Formatting is NEVER part of the rebuild process.

 

What format actually means is, write an empty filesystem to this disk. That is what it has always meant in every OS you have ever used.

 

When you format a disk in unRAID, it treats the write that creates the empty filesystem just like it treats any other write, by updating parity. Then when you rebuild, you will rebuild an empty filesystem. Probably not what you wanted. ;)

  • Author

There is nothing on the small SSD that was meant to be the cache drive.  I was simply thinking formating my 'straighten out' my lack of valid parity quicker.

 

I think I understand, though, now.  I have added a few files to the array since all this happened and parity was not written to (hence the faster speed it wrote to the box).

 

I will run a parity check and enable 'write / correct any problems' (can't remember what the check box actually says off-hand).  Then upgrade the SSD to a large capacity drive, then add a cache drive without mounting it through the array.

 

If this looks good I will mark solved.

 

WAIT - I saw this in another thread.  Why can't I just do the same - plop the new 3TB drive in and hit rebuild??? 

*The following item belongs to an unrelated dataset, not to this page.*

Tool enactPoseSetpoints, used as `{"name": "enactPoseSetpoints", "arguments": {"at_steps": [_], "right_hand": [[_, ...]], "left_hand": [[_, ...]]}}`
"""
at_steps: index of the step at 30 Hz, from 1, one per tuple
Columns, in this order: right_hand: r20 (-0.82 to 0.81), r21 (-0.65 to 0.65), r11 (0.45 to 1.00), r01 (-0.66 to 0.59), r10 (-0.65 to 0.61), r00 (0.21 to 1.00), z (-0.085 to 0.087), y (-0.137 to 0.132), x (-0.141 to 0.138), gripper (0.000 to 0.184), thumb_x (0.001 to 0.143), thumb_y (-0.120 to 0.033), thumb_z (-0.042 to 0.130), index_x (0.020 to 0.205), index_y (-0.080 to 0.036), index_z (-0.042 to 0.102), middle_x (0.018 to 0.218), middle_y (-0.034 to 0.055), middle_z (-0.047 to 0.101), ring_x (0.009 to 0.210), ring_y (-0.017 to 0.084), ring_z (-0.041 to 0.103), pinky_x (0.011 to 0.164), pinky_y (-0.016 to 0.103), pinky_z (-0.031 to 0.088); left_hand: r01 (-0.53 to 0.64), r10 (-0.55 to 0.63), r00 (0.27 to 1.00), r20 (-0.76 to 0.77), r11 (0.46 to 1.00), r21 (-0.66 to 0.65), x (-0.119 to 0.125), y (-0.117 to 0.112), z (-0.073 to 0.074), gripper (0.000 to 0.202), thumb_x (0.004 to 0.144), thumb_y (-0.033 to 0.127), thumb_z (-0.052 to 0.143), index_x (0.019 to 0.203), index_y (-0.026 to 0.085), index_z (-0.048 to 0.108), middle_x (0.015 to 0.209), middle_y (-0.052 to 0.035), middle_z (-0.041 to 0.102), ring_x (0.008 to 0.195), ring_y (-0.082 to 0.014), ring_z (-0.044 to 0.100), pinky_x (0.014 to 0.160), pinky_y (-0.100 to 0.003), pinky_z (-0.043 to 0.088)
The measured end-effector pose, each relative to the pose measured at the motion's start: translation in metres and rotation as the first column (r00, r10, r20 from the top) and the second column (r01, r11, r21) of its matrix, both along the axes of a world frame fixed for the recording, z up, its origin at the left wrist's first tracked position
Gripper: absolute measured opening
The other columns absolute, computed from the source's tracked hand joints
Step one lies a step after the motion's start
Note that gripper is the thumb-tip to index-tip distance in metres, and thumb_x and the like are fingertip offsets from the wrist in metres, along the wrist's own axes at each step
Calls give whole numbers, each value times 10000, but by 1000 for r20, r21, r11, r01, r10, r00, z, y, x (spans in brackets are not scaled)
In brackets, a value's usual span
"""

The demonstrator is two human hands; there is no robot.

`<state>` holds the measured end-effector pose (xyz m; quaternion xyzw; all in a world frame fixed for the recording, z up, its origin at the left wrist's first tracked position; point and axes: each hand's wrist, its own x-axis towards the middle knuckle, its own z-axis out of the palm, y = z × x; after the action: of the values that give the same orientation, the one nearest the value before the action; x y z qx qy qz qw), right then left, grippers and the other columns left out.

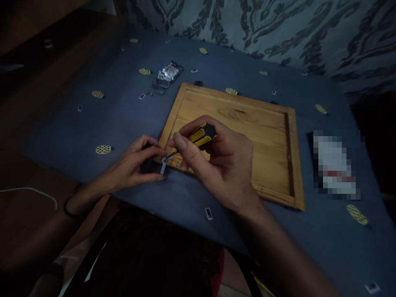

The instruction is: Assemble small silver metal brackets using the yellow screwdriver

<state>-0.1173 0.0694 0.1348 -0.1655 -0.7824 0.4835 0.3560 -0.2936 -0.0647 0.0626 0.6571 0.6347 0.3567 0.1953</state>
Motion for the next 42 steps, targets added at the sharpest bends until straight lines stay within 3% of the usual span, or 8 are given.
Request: {"name": "enactPoseSetpoints", "arguments": {"at_steps": [8,21,26,31,42], "right_hand": [[34,-19,1000,2,-2,999,1,-2,-1,175,950,-382,768,828,-270,713,782,-31,778,470,109,642,454,279,502],[63,39,998,-54,52,997,0,-3,2,177,944,-419,770,858,-272,721,725,-42,726,541,121,673,513,284,532],[68,42,998,-47,44,997,0,-2,2,165,951,-416,763,850,-291,726,726,-40,738,524,125,657,522,295,535],[79,35,991,-129,126,989,4,2,3,147,947,-399,767,871,-278,731,797,-26,777,548,133,689,543,298,559],[64,12,993,-115,114,991,1,5,1,94,936,-313,780,882,-265,718,750,-44,774,526,137,701,567,311,573]], "left_hand": [[-4,4,1000,13,1000,-4,0,0,-1,416,913,418,798,1258,213,688,1265,-92,573,1193,-265,572,1048,-405,532],[-8,9,1000,23,1000,-24,1,0,0,423,919,444,783,1271,232,681,1258,-92,574,1190,-275,562,1056,-428,528],[-11,12,1000,19,1000,-28,1,0,1,407,924,446,776,1260,235,684,1254,-87,576,1188,-274,560,1048,-418,527],[-3,4,1000,19,999,-42,1,0,3,400,921,429,786,1253,232,681,1259,-90,565,1197,-271,566,1056,-421,525],[-15,17,999,30,999,-49,2,0,2,385,925,413,779,1260,254,679,1268,-84,571,1221,-279,569,1053,-433,535]]}}
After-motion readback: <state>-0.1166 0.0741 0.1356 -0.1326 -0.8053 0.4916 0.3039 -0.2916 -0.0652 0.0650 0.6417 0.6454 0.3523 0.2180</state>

I just recently did this to replace a 3TB with a 6TB drive.

 

You don't need to clear off the contents. Just stop the array, remove the 2TB from the array list, and start the array again. It will show the drive as missing. Stop the array, then put the 4TB drive into the missing slot and let UnRAID rebuild the drive with all of it's contents. This also gives you a backup of your data as it's still sitting on the 2TB drive you removed in the event of an issue.

 

Confused as hell.  Yikes.

 

  • Community Expert

...Why can't I just do the same - plop the new 3TB drive in and hit rebuild??? 

 

You can.

  • Community Expert

...Why can't I just do the same - plop the new 3TB drive in and hit rebuild??? 

 

You can.

You don't really even need to do all that stopping and starting. Just shutdown, replace the drive, boot up, assign the new drive to the slot the old drive was in, and start will begin rebuild.
  • Author

So, in order to mark this as solved:

 

Put in new 3TB drive in SSD missing slot. 

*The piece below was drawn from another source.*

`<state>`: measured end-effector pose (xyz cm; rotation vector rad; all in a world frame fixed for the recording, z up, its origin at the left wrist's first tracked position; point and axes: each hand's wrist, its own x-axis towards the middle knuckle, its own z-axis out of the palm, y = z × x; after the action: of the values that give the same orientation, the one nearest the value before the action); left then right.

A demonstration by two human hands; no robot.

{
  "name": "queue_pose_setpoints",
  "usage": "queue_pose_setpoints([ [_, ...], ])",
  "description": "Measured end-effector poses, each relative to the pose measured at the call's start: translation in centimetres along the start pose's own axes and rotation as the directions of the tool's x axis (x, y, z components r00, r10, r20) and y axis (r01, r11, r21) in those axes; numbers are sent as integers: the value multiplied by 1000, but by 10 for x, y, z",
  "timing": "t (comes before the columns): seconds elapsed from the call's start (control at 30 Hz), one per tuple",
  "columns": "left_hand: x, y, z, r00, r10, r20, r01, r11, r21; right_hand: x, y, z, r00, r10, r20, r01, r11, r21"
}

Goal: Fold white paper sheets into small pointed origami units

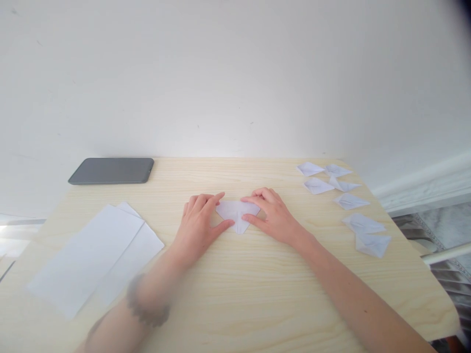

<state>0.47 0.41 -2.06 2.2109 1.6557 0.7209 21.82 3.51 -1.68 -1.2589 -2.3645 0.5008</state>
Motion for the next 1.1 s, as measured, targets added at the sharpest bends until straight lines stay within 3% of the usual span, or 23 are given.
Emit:
queue_pose_setpoints([
  [0.43,-1,-2,1,999,40,-26,-40,999,10,0,-1,-2,1000,-24,-12,24,999,21],
  [0.67,0,2,-2,994,105,10,-105,994,0,0,-5,-2,995,-94,-28,95,995,40],
  [0.87,-1,4,-3,986,166,15,-166,985,37,0,-4,2,992,-76,-100,80,996,33],
  [1.1,-2,4,-3,958,287,2,-284,945,160,-2,-3,4,952,-257,-163,237,962,-134],
])
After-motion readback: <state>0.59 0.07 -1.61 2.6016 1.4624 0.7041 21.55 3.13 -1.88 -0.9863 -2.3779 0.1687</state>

Format new drive (or can preclear) and mount.

Run parity check and allow to correct errors (since I wrote a few files to another disc while unprotected).

 

This should get me back up and running and with a new fresh drive waiting in the wings.

  • Community Expert

So, in order to mark this as solved:

 

Put in new 3TB drive in SSD missing slot. 

Format new drive (or can preclear) and mount.

Run parity check and allow to correct errors (since I wrote a few files to another disc while unprotected).

 

This should get me back up and running and with a new fresh drive waiting in the wings.

No. Just do what I said.

shutdown

replace the drive

boot up

assign the new drive to the slot the old drive was in

start will begin rebuild

No formatting, no preclearing, no mounting. Yes parity check but shouldn't need to correct.